• [WORK ITEM]: Start at the line with "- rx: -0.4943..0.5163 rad" in the records below, stop at the line with "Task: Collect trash", and return every line in that span exactly, the two end lines included.

• [EXERCISE INPUTS]:
**********

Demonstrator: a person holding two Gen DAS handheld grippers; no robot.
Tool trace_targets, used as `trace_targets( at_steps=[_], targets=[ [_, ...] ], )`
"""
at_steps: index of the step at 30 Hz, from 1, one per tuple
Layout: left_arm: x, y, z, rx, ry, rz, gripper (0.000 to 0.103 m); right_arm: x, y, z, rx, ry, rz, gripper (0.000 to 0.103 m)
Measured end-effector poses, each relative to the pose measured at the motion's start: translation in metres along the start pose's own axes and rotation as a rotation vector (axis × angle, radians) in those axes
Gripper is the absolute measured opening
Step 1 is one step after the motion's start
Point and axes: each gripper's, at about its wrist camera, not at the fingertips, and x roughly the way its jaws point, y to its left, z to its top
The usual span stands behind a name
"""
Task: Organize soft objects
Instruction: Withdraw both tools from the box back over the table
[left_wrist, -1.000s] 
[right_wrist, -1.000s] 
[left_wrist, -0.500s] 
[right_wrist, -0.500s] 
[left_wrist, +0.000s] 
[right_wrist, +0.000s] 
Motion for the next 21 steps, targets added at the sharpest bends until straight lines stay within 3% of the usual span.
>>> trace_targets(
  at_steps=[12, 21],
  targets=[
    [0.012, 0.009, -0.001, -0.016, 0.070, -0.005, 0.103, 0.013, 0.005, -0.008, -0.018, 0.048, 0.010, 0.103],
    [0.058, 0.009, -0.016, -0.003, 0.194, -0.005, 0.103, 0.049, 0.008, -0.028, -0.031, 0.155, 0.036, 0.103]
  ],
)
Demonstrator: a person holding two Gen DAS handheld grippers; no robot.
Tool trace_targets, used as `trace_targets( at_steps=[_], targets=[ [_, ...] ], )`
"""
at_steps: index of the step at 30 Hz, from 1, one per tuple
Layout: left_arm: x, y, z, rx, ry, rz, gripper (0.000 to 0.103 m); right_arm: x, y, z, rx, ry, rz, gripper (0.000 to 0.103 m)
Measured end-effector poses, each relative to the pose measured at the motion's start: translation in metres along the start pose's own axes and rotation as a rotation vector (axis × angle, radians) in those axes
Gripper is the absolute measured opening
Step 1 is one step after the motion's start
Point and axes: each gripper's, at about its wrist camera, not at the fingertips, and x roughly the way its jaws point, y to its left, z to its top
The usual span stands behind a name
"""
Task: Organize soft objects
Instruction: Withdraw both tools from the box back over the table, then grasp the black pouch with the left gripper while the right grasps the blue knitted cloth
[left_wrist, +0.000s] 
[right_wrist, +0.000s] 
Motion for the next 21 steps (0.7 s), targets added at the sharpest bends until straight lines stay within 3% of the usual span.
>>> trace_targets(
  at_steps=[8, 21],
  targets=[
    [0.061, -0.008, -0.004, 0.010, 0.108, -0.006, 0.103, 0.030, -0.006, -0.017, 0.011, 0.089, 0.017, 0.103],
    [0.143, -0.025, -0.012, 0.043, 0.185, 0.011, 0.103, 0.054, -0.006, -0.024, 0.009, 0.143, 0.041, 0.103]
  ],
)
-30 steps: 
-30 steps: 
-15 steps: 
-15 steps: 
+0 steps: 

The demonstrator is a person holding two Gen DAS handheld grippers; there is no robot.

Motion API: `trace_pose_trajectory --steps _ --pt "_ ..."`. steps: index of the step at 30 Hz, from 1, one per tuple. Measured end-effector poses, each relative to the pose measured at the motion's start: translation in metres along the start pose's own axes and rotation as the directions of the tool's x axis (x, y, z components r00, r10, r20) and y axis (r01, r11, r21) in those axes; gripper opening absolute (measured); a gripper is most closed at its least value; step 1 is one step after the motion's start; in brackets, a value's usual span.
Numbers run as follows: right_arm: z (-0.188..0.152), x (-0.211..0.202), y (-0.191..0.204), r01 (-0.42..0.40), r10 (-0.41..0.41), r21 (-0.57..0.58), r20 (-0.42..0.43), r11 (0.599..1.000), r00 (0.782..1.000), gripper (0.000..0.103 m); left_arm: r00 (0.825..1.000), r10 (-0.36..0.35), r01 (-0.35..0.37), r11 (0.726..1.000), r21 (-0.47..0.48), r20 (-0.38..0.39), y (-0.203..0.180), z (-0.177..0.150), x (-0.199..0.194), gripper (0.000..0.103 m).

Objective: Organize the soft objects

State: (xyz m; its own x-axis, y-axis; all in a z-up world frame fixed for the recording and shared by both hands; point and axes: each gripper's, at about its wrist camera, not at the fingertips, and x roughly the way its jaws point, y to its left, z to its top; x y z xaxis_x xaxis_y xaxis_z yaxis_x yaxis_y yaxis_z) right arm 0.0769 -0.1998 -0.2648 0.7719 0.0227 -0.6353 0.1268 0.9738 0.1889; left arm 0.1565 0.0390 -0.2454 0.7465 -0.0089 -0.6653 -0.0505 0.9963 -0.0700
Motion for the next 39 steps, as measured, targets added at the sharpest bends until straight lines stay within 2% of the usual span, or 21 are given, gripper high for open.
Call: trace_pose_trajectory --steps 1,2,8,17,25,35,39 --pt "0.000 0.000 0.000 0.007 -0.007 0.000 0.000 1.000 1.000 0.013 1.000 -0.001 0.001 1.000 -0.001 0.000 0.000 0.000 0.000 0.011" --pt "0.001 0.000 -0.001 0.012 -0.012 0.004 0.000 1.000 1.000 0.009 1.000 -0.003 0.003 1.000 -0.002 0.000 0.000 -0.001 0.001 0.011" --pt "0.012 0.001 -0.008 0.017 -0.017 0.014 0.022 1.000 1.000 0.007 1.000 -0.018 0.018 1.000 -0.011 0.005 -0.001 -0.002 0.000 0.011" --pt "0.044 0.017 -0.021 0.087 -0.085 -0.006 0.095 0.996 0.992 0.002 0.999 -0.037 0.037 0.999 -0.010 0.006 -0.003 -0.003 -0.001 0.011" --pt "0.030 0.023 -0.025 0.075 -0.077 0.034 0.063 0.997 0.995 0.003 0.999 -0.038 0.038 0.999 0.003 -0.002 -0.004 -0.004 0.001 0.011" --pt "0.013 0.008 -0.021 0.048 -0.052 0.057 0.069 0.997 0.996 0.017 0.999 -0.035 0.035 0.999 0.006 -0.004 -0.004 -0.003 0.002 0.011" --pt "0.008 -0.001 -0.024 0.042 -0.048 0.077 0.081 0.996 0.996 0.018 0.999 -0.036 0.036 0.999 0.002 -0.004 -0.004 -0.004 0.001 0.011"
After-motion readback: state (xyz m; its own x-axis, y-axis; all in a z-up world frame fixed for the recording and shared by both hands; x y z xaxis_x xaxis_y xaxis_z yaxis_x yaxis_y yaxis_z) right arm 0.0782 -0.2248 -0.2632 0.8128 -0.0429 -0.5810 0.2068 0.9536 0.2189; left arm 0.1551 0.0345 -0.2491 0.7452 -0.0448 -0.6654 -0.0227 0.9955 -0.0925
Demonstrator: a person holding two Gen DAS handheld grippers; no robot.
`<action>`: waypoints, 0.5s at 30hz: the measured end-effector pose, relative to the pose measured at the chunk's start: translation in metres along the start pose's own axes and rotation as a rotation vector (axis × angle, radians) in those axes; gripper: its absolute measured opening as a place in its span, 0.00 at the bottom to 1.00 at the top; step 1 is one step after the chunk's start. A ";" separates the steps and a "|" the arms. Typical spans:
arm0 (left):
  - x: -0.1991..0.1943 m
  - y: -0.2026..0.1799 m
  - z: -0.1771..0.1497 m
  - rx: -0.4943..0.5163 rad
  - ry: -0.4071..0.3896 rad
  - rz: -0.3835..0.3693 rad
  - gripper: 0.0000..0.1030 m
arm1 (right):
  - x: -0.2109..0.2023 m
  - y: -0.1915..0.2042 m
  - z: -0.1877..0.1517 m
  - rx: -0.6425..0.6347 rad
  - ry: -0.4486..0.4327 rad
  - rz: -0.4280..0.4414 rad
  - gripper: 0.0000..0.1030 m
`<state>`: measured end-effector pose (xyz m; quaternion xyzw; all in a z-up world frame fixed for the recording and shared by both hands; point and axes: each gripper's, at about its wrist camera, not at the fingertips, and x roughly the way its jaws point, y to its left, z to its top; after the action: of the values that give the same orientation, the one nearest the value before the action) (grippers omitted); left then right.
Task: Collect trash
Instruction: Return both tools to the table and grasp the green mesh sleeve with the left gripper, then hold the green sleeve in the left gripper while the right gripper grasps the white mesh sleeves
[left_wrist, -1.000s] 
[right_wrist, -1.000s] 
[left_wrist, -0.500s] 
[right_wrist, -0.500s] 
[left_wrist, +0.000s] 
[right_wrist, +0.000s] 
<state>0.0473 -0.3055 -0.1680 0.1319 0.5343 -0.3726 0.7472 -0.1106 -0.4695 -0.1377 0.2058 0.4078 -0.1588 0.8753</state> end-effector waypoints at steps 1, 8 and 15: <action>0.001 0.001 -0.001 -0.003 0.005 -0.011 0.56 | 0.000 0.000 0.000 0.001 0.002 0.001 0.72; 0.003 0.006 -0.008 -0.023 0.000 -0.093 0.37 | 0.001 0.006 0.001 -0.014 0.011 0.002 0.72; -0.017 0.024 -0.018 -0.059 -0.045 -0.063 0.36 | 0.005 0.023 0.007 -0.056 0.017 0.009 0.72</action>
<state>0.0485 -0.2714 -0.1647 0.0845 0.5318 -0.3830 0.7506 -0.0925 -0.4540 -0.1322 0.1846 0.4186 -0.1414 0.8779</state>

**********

• [ANSWER TO THIS TASK]:
  - rx: -0.4943..0.5163 rad
  - ry: -0.4071..0.3896 rad
  - rz: -0.3835..0.3693 rad
  - gripper: 0.0000..0.1030 m
arm1 (right):
  - x: -0.2109..0.2023 m
  - y: -0.1915..0.2042 m
  - z: -0.1877..0.1517 m
  - rx: -0.6425..0.6347 rad
  - ry: -0.4486..0.4327 rad
  - rz: -0.4280..0.4414 rad
  - gripper: 0.0000..0.1030 m
`<state>`: measured end-effector pose (xyz m; quaternion xyzw; all in a z-up world frame fixed for the recording and shared by both hands; point and axes: each gripper's, at about its wrist camera, not at the fingertips, and x roughly the way its jaws point, y to its left, z to its top; after the action: of the values that give the same orientation, the one nearest the value before the action) (grippers omitted); left then right.
Task: Collect trash

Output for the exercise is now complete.